Whether you're new at the game or have 50,000 Twitter followers, there are a few basic rules you should make a point to follow, according to Stephanie Crane Faison, president of Restaurant PR. Her firm helps restaurants follow a do-it-yourself pathway to successful public relations.
What happens at your restaurant on the most ordinary day is more interesting than what most people experience in their work life. Be selective about what you'll post and tweet, use images to express the unique nature of the event, and as always, be brief.
Do you have favorite seasonal ingredients? Time-honored wine pairings? Recipes you cannot replace? Find out if it's the same for other people. Use Facebook to chronicle your customers' “Recipe of the Moment,” or “Favorite [seasonal] Ingredient” and you'll engage people in your restaurant and your social media. You also will learn about what they like.
Twitter is for what's happening now. Stay in the present and use Twitter to incite your audience to action. Examples: your restaurant is about to receive the first shipment of Wild Alaskan Salmon, and you tweet along the delivery, ending with a beautiful photo of the fish, and a listing of how it will be served that day. Tweet that you'll change the preparation each day, and make sure to tweet the new day's recipe early enough to promote reservations.

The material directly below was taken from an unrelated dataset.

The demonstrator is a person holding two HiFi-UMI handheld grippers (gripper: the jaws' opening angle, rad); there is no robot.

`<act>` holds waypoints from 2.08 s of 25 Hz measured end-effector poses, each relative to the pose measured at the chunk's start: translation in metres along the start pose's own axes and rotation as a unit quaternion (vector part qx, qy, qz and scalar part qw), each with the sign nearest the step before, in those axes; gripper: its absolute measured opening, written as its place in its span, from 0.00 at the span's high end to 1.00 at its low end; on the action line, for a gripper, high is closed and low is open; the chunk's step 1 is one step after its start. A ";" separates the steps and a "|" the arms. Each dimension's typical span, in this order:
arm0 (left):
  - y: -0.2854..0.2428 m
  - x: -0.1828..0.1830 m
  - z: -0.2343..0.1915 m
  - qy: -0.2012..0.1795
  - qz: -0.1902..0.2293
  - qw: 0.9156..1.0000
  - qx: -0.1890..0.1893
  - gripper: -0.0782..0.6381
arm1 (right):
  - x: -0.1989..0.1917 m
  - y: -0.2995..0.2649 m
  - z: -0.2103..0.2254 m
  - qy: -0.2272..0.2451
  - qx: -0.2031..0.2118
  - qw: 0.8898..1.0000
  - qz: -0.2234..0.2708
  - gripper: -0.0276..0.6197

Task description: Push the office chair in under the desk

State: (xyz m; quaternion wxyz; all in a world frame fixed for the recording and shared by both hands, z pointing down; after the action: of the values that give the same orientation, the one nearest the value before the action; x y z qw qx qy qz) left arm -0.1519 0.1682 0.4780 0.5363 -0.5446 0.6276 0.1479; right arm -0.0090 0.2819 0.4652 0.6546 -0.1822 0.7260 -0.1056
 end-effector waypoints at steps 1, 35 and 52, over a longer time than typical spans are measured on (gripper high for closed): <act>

You know your restaurant, its philosophy, what makes it special and different in the marketplace. Make sure that all your posting and tweeting, including anything on blogs, Flickr or Youtube, stays in line and on message with the ethos of your operation. Everything you do should support the premise of your restaurant, including and especially social media work.
Nobody wants to follow a whiner. Why say something negative about a business, a person or an event, when you can go to the opposite extreme and point out the positive? People want to be associated with winners, and winners don't whine. Keep your posts and tweets upbeat and your followers will stay engaged.
Don't say you know people, or that you're part of an event, or that you have the exclusive on something, if you're not or you don't. When you make claims, check all facts before your post. You don't want to be discovered as someone who stretches the truth because you'll lose the trust factor, which you can never regain. And that goes for the terrestrial world, too. Everything you do needs to be done with integrity. People need to know they can rely on your word and then they will follow you everywhere.